As one travels toward the North Pole, the attraction of the compass becomes more intense until the compass needle points directly into the Earth, not at the geographic North Pole but at a region in northern Canada—the magnetic pole (Figure 4-26). The magnetic pole in the southern hemisphere is in Antarctica. There, the north end of the compass would point toward the sky.
The use of a compass might suggest that the Earth has a strong magnetic field, but it does not. The Earth’s magnetic field is approximately 50 µT at the equator and 100 µT at the poles. This is far less than the magnet on a cabinet door latch, which is approximately 100 mT, or the magnet of an MRI system, which is 3 T.
Until the 19th century, electricity and magnetism were viewed as separate effects. Although many scientists suspected that the two were connected, research was hampered by the lack of any convenient way of producing and controlling electricity.
Thus, the early study of electricity was limited to the investigation of static electricity, which could be produced by friction (e.g., the effect produced by rubbing fur on a rubber rod). Charges could be induced to move but only in a sudden discharge, as with a spark jumping a gap.

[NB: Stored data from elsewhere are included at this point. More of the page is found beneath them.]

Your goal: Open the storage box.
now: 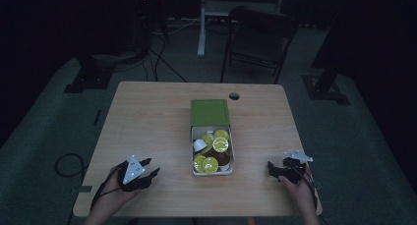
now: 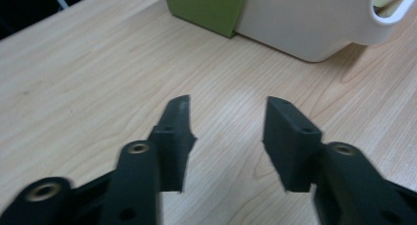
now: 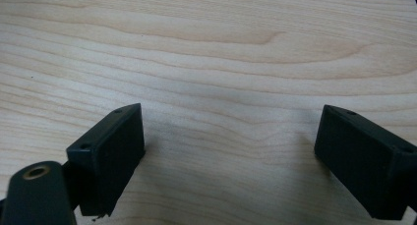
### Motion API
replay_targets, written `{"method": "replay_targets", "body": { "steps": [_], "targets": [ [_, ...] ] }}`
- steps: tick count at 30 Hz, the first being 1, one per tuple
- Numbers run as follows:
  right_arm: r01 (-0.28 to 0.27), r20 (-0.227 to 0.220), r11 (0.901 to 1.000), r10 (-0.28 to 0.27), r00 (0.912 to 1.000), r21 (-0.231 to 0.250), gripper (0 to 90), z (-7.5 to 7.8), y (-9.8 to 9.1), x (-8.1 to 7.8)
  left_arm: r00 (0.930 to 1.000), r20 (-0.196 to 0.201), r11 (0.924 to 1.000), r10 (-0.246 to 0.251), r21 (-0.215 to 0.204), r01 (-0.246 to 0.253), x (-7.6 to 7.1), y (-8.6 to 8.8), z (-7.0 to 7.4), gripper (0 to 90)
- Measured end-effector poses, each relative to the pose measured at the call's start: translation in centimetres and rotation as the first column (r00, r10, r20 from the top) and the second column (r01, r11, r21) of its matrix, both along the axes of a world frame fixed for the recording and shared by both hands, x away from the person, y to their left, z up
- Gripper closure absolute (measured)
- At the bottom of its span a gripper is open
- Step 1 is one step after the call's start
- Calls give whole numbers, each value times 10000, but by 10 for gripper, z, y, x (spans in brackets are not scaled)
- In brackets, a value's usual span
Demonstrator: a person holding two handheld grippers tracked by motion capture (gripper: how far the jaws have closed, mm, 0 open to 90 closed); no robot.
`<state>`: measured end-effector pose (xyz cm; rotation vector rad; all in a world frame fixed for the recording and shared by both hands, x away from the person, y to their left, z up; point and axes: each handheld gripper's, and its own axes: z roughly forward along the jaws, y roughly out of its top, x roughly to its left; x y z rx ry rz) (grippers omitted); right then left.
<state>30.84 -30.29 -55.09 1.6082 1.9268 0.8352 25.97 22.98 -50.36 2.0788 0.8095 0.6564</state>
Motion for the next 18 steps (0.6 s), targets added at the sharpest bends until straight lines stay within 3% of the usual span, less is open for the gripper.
{"method": "replay_targets", "body": {
  "steps": [4,12,18],
  "targets": [
    [0,0,10000,0,10000,2,110,0,0,0,9994,-75,9991,333,-252,-335,4,7,-2,425],
    [2,0,10000,-2,10000,3,110,0,0,0,9978,-497,9975,439,-530,-465,9,20,-11,353],
    [1,-1,10000,-1,10000,3,110,0,0,0,9961,-463,9964,745,-377,-763,12,25,-17,238]
  ]
}}
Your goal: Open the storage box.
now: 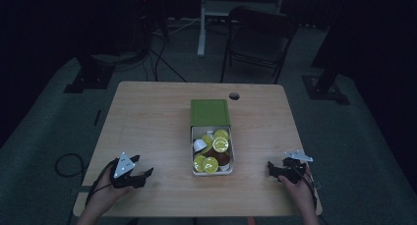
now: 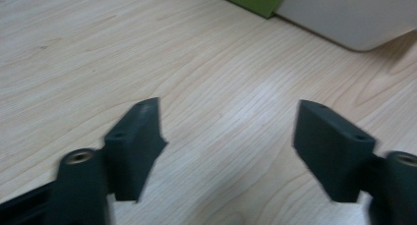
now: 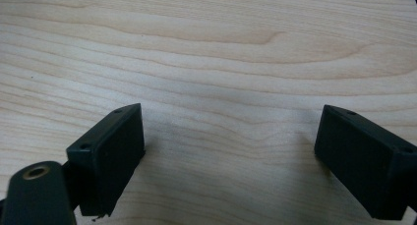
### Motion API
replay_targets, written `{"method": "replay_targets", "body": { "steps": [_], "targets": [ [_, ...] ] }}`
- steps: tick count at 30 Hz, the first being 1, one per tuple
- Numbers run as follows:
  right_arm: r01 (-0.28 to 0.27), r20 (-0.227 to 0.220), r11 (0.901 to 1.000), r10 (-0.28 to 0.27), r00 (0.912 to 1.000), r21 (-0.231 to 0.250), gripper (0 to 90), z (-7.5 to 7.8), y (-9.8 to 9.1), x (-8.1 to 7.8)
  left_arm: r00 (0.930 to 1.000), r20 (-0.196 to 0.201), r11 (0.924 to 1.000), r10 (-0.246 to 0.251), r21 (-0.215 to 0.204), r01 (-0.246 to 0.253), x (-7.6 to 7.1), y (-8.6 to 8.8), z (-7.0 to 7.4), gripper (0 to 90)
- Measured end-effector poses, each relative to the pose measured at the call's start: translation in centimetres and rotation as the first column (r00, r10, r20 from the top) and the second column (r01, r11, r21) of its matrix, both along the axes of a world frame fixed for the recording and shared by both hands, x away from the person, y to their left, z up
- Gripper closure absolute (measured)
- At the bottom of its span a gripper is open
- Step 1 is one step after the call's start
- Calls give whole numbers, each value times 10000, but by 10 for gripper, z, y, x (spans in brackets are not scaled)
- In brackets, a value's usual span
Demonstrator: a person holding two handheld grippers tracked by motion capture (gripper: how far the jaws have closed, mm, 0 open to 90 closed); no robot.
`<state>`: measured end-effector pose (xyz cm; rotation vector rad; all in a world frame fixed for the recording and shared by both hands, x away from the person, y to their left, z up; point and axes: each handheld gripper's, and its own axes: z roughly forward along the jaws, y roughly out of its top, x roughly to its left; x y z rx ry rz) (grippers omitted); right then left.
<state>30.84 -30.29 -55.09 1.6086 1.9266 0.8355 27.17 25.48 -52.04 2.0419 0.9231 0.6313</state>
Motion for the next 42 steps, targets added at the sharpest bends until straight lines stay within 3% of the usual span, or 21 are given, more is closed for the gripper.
{"method": "replay_targets", "body": {
  "steps": [2,5,17,23,28,32,36,39,42],
  "targets": [
    [-2,2,10000,2,10000,-2,110,0,0,0,9998,-200,10000,81,-26,-82,1,0,-2,172],
    [-1,2,10000,1,10000,0,110,0,0,0,9989,-382,9996,289,76,-286,2,2,-7,145],
    [-4,0,10000,4,10000,-1,110,0,0,0,9834,-1012,9885,1504,22,-1509,8,22,-16,144],
    [-4,-4,10000,4,10000,-1,110,0,0,0,9782,-1167,9851,1719,139,-1714,10,28,-21,144],
    [-1,-8,10000,1,10000,1,110,0,0,0,9773,-1415,9875,1575,278,-1551,13,28,-23,107],
    [-3,-6,10000,3,10000,0,110,0,0,0,9706,-1588,9825,1811,725,-1714,16,26,-25,107],
    [-5,-6,10000,5,10000,0,110,0,0,0,9674,-1732,9823,1849,634,-1764,18,28,-25,105],
    [-27,0,10000,27,10000,5,109,0,0,0,9568,-2108,9798,2002,412,-1959,19,30,-25,103],
    [-35,-4,10000,35,10000,11,109,0,0,0,9570,-2112,9800,1989,406,-1948,20,30,-25,102]
  ]
}}
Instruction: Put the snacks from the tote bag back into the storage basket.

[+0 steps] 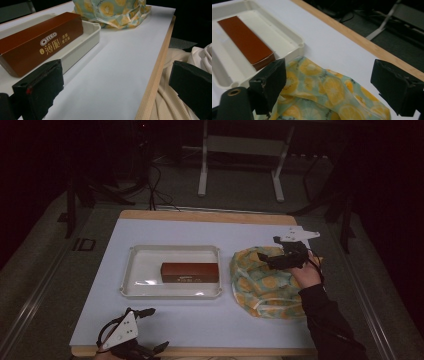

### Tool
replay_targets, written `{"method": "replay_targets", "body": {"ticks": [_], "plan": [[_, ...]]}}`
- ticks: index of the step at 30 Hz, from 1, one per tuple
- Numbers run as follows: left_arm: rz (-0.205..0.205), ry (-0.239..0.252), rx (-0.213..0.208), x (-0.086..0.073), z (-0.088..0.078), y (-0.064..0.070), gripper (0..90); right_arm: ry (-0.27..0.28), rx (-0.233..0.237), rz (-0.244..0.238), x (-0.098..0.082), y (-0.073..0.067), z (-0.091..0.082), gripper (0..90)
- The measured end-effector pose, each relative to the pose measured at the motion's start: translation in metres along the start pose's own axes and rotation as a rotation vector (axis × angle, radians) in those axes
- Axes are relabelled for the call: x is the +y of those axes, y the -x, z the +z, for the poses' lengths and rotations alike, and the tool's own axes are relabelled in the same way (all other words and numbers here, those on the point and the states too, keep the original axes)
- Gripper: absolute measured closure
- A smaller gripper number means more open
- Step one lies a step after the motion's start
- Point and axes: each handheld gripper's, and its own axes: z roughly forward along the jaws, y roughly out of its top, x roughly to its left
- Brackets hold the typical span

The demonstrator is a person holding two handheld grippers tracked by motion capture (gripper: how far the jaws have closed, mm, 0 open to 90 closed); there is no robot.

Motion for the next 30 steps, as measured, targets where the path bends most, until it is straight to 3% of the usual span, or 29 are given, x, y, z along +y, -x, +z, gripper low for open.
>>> {"method": "replay_targets", "body": {"ticks": [13, 19, 21, 30], "plan": [[0.001, -0.001, 0.000, 0.000, 0.000, 0.001, 0.0, 0.038, -0.086, 0.102, -0.033, 0.003, -0.022, 13.4], [0.002, -0.004, -0.001, 0.000, 0.001, 0.000, 0.0, 0.036, -0.118, 0.117, -0.045, 0.002, -0.030, 13.5], [0.001, -0.003, -0.001, 0.000, 0.000, 0.000, 0.0, 0.040, -0.148, 0.113, -0.049, 0.001, -0.033, 13.6], [0.000, -0.002, -0.001, 0.000, 0.001, 0.000, 0.0, 0.054, -0.180, 0.131, -0.064, -0.006, -0.046, 13.5]]}}
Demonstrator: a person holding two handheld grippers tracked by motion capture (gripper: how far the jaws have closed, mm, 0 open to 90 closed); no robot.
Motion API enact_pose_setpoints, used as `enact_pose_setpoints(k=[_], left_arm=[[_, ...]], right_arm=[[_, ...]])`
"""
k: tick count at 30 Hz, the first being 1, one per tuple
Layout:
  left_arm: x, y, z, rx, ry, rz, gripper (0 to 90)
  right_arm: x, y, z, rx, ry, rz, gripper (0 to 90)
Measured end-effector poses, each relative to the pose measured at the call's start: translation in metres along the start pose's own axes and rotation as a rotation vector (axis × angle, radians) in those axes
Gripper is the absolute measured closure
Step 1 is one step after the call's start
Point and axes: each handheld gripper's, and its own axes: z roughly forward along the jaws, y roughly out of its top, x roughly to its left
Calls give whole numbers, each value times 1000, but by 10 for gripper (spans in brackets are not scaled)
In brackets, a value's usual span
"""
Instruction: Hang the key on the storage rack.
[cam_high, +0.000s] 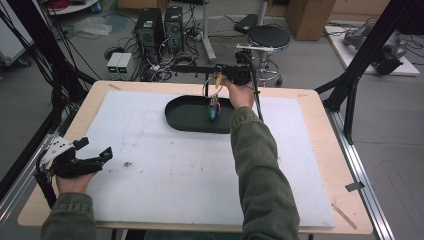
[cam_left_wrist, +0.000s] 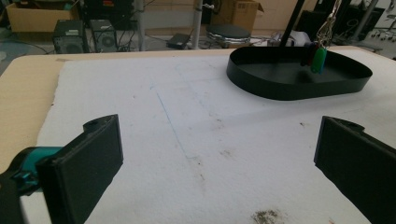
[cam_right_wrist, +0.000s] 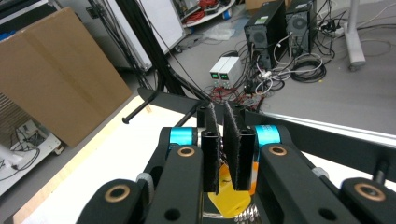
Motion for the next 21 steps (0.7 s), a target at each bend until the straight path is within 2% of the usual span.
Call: enact_pose_setpoints(k=[2,10,13,16,21], left_arm=[[0,0,0,2,1,1,17],[0,0,0,0,2,0,17],[0,0,0,6,0,3,17],[0,0,0,6,2,2,17],[0,0,0,8,2,4,17]], right_arm=[[-1,0,-1,4,0,-7,854],[-1,0,-3,16,0,13,836],[-3,-2,-4,6,21,28,717],[-5,-5,-6,16,17,36,632],[-9,-8,-13,6,19,15,472]])
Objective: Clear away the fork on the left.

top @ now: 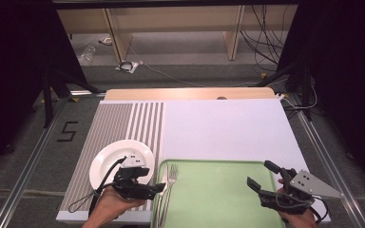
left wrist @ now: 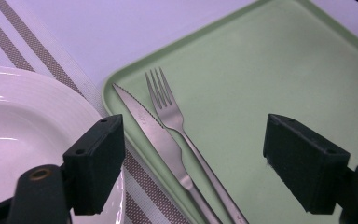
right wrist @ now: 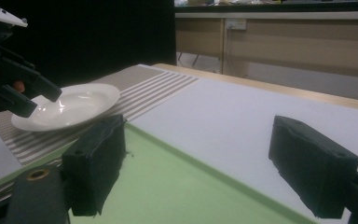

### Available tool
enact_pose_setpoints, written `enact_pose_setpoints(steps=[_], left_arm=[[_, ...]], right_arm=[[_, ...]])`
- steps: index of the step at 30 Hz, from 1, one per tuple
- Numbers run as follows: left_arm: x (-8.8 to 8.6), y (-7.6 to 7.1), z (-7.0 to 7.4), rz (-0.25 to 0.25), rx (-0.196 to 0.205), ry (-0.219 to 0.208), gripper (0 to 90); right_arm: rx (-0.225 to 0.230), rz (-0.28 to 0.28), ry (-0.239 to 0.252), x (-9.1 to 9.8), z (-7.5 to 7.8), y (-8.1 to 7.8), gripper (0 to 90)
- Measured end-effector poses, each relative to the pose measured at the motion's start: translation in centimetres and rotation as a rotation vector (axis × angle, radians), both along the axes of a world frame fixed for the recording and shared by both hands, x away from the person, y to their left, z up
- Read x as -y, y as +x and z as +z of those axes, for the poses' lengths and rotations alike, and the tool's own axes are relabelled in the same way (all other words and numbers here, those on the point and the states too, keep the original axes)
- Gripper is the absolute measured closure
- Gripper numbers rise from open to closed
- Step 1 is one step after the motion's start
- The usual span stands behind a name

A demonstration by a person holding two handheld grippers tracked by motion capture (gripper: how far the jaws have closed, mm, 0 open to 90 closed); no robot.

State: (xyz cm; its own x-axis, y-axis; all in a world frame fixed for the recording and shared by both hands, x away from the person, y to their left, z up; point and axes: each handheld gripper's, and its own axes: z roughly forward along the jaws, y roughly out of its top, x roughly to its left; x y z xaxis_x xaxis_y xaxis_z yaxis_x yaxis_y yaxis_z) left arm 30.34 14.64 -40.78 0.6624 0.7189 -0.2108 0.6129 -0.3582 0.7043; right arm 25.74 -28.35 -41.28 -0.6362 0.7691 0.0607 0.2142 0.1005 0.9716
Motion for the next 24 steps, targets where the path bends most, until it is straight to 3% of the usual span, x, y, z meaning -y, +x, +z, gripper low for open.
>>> enact_pose_setpoints(steps=[6, 24], left_arm=[[-1.0, -0.3, 0.2, 0.055, 0.015, -0.041, 19.4], [-4.0, -1.1, 0.1, 0.198, -0.004, -0.143, 16.7]], right_arm=[[0.001, 0.000, 0.000, 0.0, 0.0, 0.0, 19.6], [0.002, 0.001, 0.000, 0.1, 0.0, 0.0, 19.6]])
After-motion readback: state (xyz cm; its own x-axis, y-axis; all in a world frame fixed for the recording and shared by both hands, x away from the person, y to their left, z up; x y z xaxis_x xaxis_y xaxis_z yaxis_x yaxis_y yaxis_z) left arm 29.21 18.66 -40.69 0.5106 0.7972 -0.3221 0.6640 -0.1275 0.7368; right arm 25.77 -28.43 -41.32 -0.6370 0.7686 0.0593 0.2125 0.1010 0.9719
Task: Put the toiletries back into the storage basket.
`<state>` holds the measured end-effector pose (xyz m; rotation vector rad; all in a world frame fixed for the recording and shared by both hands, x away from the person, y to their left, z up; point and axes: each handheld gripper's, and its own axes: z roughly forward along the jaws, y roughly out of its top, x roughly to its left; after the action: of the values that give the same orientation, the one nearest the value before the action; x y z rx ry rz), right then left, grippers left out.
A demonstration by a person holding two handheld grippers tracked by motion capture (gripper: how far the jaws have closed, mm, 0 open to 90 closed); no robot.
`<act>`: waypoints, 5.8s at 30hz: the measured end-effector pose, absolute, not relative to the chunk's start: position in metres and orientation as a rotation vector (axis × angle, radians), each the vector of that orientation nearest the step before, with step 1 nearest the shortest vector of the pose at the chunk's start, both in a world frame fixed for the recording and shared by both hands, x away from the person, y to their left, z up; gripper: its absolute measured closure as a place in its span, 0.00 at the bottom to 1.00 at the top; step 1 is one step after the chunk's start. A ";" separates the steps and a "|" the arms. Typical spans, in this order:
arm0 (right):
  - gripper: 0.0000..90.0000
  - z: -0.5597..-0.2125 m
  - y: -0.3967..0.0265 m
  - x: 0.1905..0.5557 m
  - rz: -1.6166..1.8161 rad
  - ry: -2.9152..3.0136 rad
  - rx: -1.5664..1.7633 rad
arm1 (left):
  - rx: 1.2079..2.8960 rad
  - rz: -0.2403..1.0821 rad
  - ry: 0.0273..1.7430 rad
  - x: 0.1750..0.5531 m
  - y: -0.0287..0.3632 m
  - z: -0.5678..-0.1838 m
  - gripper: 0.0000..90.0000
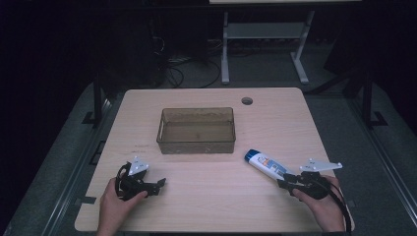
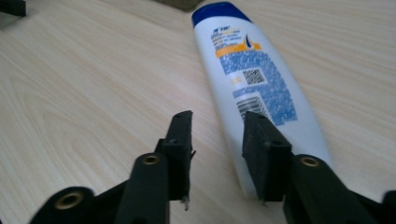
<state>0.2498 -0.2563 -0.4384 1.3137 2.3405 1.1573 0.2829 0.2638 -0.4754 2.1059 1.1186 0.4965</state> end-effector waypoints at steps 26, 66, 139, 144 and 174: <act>0.42 -0.423 -0.250 0.281 1.112 2.332 1.208 | 2.103 0.496 1.120 0.283 0.264 -0.475 0.14; 0.35 -0.423 -0.219 0.349 0.946 2.597 1.087 | 2.109 0.494 1.120 0.283 0.264 -0.475 0.14; 0.37 -0.429 -0.213 0.349 1.000 2.605 1.162 | 2.103 0.496 1.120 0.283 0.264 -0.475 0.14; 0.37 -0.425 -0.217 0.345 1.020 2.582 1.166 | 2.103 0.496 1.120 0.283 0.264 -0.475 0.14; 0.37 -0.396 -0.261 0.305 1.395 2.288 1.203 | 2.102 0.496 1.120 0.283 0.264 -0.475 0.14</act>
<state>0.3051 -0.2612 -0.3956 1.2029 2.2878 1.3949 0.2828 0.2636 -0.4755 2.1021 1.1202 0.4956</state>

The development of methods for producing a steady flow of charges (i.e., an electric current) during the 19th century stimulated investigations of both electricity and magnetism. These investigations led to an enhanced understanding of electromagnetic phenomena and ultimately led to the electronic revolution on which today’s technology is largely based.
In the late 1700s, an Italian anatomist, Luigi Galvani, made an accidental discovery. He observed that a dissected frog leg twitched when touched by two different metals, just as if it had been touched by an electrostatic charge. This prompted Alessandro Volta, an Italian physicist of the same era, to question whether an electric current might be produced when two different metals are brought into contact.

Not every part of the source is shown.